• _Collected material_
·····

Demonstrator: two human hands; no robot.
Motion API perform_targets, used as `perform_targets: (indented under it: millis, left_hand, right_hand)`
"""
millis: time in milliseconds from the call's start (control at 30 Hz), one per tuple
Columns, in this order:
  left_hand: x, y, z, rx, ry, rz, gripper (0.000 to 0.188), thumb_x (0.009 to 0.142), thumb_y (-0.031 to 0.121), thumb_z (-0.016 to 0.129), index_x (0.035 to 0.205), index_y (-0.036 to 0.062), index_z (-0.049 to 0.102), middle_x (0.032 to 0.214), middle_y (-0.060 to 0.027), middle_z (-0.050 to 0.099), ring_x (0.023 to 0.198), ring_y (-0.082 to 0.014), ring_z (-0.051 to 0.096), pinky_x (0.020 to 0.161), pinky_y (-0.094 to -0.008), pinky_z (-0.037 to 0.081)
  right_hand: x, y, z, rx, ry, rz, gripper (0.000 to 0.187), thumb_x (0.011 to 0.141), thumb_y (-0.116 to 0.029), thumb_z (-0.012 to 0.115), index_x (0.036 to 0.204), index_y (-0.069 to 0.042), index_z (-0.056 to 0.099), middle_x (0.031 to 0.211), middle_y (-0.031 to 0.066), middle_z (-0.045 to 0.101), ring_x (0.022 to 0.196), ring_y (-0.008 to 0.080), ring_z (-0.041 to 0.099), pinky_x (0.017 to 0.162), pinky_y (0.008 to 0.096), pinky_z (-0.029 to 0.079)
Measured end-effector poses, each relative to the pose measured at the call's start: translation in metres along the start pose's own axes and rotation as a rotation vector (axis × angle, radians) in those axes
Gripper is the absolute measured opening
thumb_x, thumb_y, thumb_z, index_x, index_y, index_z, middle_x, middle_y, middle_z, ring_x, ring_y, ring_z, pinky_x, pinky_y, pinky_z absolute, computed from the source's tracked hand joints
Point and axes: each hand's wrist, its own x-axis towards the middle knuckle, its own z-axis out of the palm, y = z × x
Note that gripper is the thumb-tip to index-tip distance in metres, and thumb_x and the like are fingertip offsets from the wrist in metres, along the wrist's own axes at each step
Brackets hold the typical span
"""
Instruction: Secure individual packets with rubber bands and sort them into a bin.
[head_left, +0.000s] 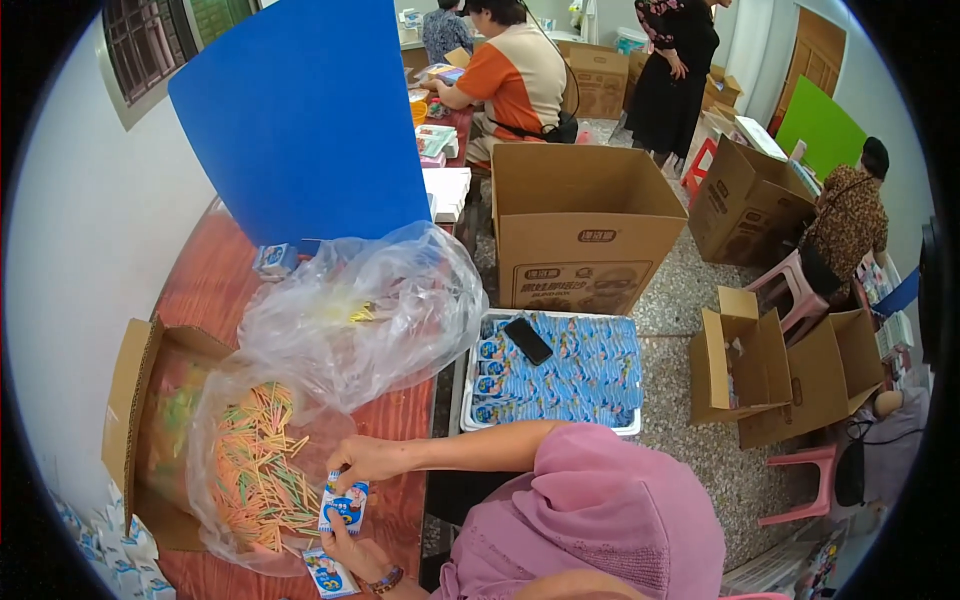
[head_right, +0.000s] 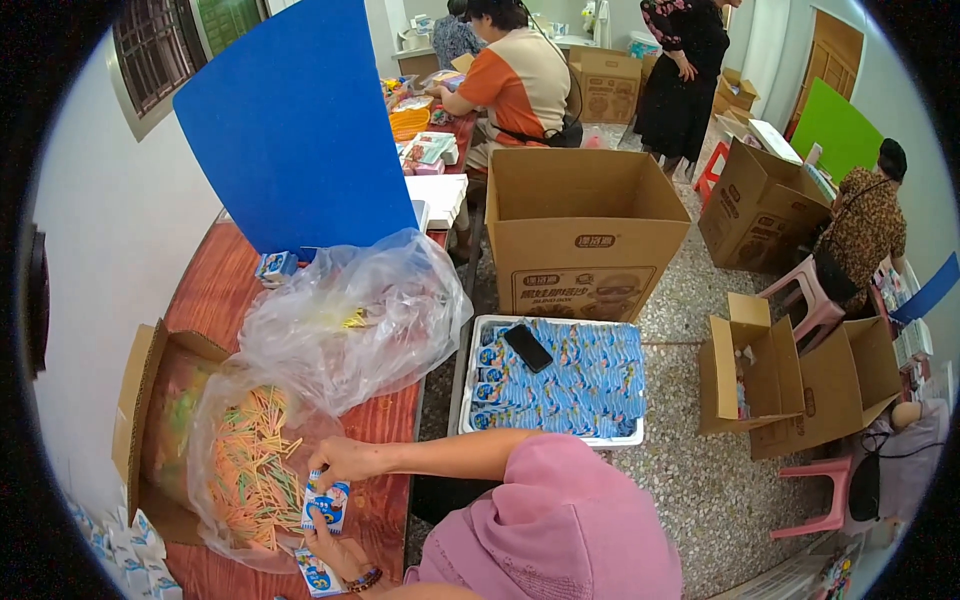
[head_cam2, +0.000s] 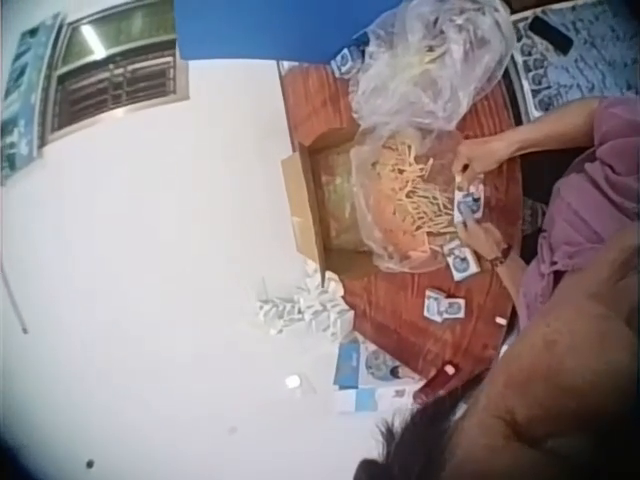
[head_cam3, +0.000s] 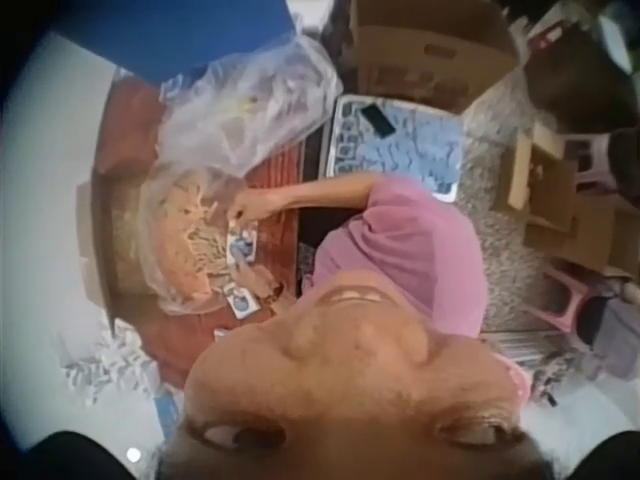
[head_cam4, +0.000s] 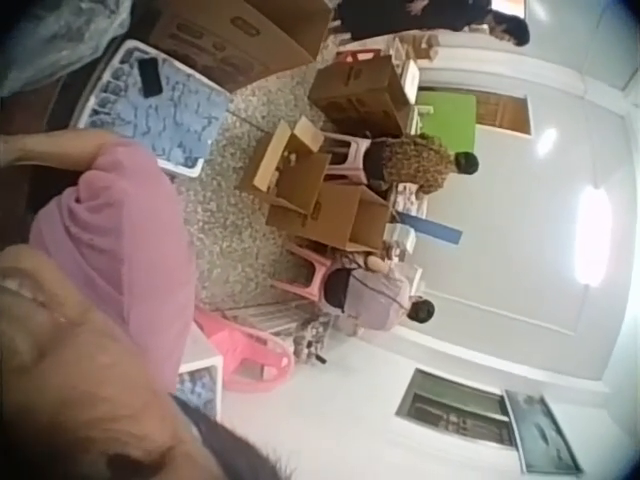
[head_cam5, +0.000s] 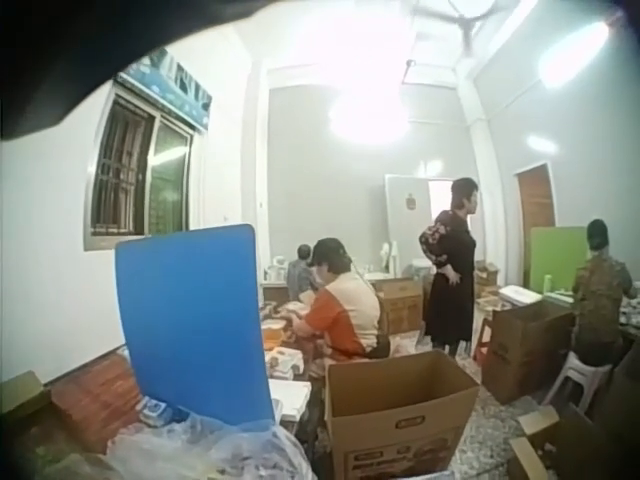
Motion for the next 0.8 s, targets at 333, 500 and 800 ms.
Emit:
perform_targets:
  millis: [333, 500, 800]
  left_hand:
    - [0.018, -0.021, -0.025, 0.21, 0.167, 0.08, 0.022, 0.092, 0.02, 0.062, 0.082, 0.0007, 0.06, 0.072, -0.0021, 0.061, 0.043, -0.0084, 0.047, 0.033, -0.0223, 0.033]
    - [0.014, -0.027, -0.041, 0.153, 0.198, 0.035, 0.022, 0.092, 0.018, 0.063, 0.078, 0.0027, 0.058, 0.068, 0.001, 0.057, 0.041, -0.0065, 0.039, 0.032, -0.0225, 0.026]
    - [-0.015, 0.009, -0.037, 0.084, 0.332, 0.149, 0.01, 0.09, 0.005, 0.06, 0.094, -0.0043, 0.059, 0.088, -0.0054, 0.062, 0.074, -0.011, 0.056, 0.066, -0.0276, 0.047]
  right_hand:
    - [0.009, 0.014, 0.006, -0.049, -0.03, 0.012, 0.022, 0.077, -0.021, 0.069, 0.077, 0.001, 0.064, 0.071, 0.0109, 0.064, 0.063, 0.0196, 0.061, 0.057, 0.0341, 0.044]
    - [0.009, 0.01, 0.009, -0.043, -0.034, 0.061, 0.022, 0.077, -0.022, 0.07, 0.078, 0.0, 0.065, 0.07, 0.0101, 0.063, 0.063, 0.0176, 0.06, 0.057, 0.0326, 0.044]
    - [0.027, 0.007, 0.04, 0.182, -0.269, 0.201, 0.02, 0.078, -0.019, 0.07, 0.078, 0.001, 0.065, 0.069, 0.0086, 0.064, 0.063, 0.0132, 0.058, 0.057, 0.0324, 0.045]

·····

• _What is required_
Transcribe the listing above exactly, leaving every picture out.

• _Answer to the problem_
Demonstrator: two human hands; no robot.
Motion API perform_targets, used as `perform_targets: (indented under it: millis, left_hand, right_hand)`
"""
millis: time in milliseconds from the call's start (control at 30 Hz), one per tuple
Columns, in this order:
  left_hand: x, y, z, rx, ry, rz, gripper (0.000 to 0.188), thumb_x (0.009 to 0.142), thumb_y (-0.031 to 0.121), thumb_z (-0.016 to 0.129), index_x (0.035 to 0.205), index_y (-0.036 to 0.062), index_z (-0.049 to 0.102), middle_x (0.032 to 0.214), middle_y (-0.060 to 0.027), middle_z (-0.050 to 0.099), ring_x (0.023 to 0.198), ring_y (-0.082 to 0.014), ring_z (-0.051 to 0.096), pinky_x (0.020 to 0.161), pinky_y (-0.094 to -0.008), pinky_z (-0.037 to 0.081)
  right_hand: x, y, z, rx, ry, rz, gripper (0.000 to 0.187), thumb_x (0.011 to 0.141), thumb_y (-0.116 to 0.029), thumb_z (-0.012 to 0.115), index_x (0.036 to 0.204), index_y (-0.069 to 0.042), index_z (-0.056 to 0.099), middle_x (0.031 to 0.211), middle_y (-0.031 to 0.066), middle_z (-0.045 to 0.101), ring_x (0.022 to 0.196), ring_y (-0.008 to 0.080), ring_z (-0.041 to 0.099), pinky_x (0.017 to 0.162), pinky_y (0.008 to 0.096), pinky_z (-0.029 to 0.079)
Measured end-effector poses, each relative to the pose measured at the call's start: translation in metres along the start pose's own axes and rotation as a rotation vector (axis × angle, radians) in those axes
Gripper is the absolute measured opening
thumb_x, thumb_y, thumb_z, index_x, index_y, index_z, middle_x, middle_y, middle_z, ring_x, ring_y, ring_z, pinky_x, pinky_y, pinky_z absolute, computed from the source's tracked hand joints
Point and axes: each hand's wrist, its own x-axis towards the middle knuckle, its own z-axis out of the palm, y = z × x
Note that gripper is the thumb-tip to index-tip distance in metres, and thumb_x and the like are fingertip offsets from the wrist in metres, along the wrist's own axes at each step
Brackets hold the typical span
"""
Instruction: Secure individual packets with rubber bands and sort them into a bin.
[head_left, +0.000s] 
[head_right, +0.000s] 
[head_cam2, +0.000s] 
[head_cam3, +0.000s] 
[head_cam4, +0.000s] 
[head_cam5, +0.000s] 
Motion for the next 0.8 s, targets at 333, 500 and 800 ms.
Emit:
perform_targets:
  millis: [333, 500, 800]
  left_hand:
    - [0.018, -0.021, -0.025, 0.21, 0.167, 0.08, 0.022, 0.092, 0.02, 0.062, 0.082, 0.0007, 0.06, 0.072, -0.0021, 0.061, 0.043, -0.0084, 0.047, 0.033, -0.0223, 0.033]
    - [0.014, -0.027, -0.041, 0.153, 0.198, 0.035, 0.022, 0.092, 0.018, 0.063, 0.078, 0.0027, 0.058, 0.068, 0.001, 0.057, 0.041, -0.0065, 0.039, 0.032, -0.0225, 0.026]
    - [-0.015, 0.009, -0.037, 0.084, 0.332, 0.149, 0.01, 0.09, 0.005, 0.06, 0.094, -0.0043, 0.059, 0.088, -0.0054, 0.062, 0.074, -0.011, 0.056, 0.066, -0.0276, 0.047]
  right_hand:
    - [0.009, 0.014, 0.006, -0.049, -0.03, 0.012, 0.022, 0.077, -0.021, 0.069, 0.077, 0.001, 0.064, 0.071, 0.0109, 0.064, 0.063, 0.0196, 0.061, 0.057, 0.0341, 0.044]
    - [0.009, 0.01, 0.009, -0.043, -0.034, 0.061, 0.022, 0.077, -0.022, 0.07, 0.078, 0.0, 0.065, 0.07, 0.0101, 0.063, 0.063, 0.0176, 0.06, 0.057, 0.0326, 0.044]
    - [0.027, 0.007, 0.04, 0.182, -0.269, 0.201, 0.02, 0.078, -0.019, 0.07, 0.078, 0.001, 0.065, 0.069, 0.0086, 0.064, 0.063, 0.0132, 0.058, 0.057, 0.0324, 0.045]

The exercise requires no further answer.